> TO DO
The listing below should be printed exactly, though its pictures must not be.

> RAW DATA

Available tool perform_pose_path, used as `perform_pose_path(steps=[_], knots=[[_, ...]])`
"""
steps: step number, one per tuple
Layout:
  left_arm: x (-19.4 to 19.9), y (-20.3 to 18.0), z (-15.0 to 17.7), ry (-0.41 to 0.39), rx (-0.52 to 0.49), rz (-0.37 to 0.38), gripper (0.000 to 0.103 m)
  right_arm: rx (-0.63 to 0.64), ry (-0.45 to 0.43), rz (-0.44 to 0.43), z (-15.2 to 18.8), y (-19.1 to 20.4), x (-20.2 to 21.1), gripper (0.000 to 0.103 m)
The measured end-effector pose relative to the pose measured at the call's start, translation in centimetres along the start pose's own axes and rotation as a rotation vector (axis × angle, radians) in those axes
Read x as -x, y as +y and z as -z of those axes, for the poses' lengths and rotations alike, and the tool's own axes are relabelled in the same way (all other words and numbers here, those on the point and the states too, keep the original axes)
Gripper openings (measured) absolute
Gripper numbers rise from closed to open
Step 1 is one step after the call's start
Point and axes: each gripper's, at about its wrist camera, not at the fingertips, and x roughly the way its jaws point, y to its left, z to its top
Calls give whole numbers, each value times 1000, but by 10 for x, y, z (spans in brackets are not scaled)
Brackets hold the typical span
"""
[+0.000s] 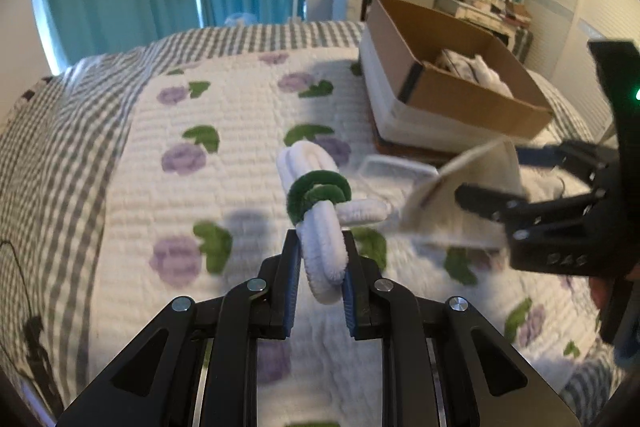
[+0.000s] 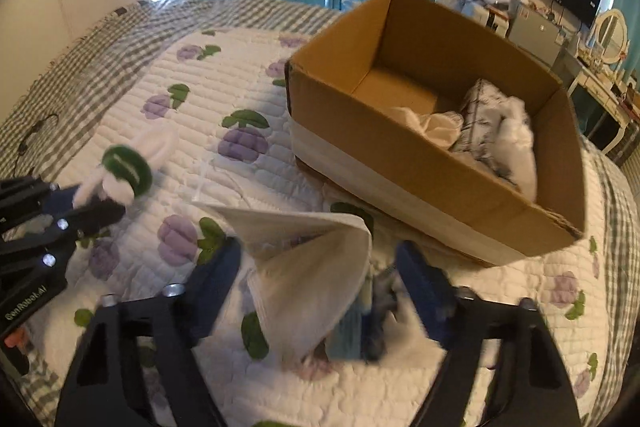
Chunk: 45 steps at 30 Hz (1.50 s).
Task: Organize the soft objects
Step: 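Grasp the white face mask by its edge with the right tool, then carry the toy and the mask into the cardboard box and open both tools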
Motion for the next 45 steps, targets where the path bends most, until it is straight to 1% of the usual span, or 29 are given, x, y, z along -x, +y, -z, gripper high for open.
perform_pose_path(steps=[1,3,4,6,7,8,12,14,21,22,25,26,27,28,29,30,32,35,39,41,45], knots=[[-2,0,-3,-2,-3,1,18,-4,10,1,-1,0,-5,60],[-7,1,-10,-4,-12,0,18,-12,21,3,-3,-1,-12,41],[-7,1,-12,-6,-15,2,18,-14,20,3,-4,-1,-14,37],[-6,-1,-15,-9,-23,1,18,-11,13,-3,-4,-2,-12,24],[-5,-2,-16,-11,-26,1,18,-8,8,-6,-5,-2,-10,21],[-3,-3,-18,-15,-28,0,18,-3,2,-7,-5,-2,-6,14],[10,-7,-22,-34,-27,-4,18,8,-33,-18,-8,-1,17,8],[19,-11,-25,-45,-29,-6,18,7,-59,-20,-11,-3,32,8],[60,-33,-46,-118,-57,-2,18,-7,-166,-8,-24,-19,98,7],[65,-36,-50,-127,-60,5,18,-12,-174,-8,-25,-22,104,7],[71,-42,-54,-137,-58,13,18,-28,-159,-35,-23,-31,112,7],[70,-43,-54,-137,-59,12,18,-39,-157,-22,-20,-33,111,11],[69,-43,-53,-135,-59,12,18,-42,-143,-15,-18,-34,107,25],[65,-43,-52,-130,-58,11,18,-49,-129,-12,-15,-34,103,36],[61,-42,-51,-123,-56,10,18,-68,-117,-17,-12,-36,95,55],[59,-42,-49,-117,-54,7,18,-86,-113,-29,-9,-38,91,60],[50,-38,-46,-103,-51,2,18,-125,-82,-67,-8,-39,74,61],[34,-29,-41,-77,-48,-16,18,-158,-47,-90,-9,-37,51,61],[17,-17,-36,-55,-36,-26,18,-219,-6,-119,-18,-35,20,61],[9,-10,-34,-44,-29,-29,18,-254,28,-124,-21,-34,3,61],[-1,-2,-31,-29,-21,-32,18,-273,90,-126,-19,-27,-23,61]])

> YOUR RESPONSE
Available tool perform_pose_path, used as `perform_pose_path(steps=[_], knots=[[_, ...]])`
"""
steps: step number, one per tuple
Layout:
  left_arm: x (-19.4 to 19.9), y (-20.3 to 18.0), z (-15.0 to 17.7), ry (-0.41 to 0.39), rx (-0.52 to 0.49), rz (-0.37 to 0.38), gripper (0.000 to 0.103 m)
  right_arm: rx (-0.63 to 0.64), ry (-0.45 to 0.43), rz (-0.44 to 0.43), z (-15.2 to 18.8), y (-19.1 to 20.4), x (-20.2 to 21.1), gripper (0.000 to 0.103 m)
The measured end-effector pose relative to the pose measured at the call's start, translation in centimetres along the start pose's own axes and rotation as a rotation vector (axis × angle, radians) in those axes
Read x as -x, y as +y and z as -z of those axes, for the poses' lengths and rotations alike, and the tool's own axes are relabelled in the same way (all other words and numbers here, those on the point and the states too, keep the original axes)
Gripper openings (measured) absolute
Gripper numbers rise from closed to open
Step 1 is one step after the call's start
Point and axes: each gripper's, at about its wrist camera, not at the fingertips, and x roughly the way its jaws point, y to its left, z to its top
Calls give whole numbers, each value times 1000, but by 10 for x, y, z (spans in brackets are not scaled)
Brackets hold the typical span
"""
[+0.000s] 
[+0.000s] 
Chunk: 45 steps at 30 Hz (1.50 s).
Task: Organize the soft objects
Step: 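Grasp the white face mask by its edge with the right tool, then carry the toy and the mask into the cardboard box and open both tools
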Motion for the next 45 steps, targets where the path bends most, until it is straight to 1% of the usual span, or 29 are given, x, y, z along -x, +y, -z, gripper high for open.
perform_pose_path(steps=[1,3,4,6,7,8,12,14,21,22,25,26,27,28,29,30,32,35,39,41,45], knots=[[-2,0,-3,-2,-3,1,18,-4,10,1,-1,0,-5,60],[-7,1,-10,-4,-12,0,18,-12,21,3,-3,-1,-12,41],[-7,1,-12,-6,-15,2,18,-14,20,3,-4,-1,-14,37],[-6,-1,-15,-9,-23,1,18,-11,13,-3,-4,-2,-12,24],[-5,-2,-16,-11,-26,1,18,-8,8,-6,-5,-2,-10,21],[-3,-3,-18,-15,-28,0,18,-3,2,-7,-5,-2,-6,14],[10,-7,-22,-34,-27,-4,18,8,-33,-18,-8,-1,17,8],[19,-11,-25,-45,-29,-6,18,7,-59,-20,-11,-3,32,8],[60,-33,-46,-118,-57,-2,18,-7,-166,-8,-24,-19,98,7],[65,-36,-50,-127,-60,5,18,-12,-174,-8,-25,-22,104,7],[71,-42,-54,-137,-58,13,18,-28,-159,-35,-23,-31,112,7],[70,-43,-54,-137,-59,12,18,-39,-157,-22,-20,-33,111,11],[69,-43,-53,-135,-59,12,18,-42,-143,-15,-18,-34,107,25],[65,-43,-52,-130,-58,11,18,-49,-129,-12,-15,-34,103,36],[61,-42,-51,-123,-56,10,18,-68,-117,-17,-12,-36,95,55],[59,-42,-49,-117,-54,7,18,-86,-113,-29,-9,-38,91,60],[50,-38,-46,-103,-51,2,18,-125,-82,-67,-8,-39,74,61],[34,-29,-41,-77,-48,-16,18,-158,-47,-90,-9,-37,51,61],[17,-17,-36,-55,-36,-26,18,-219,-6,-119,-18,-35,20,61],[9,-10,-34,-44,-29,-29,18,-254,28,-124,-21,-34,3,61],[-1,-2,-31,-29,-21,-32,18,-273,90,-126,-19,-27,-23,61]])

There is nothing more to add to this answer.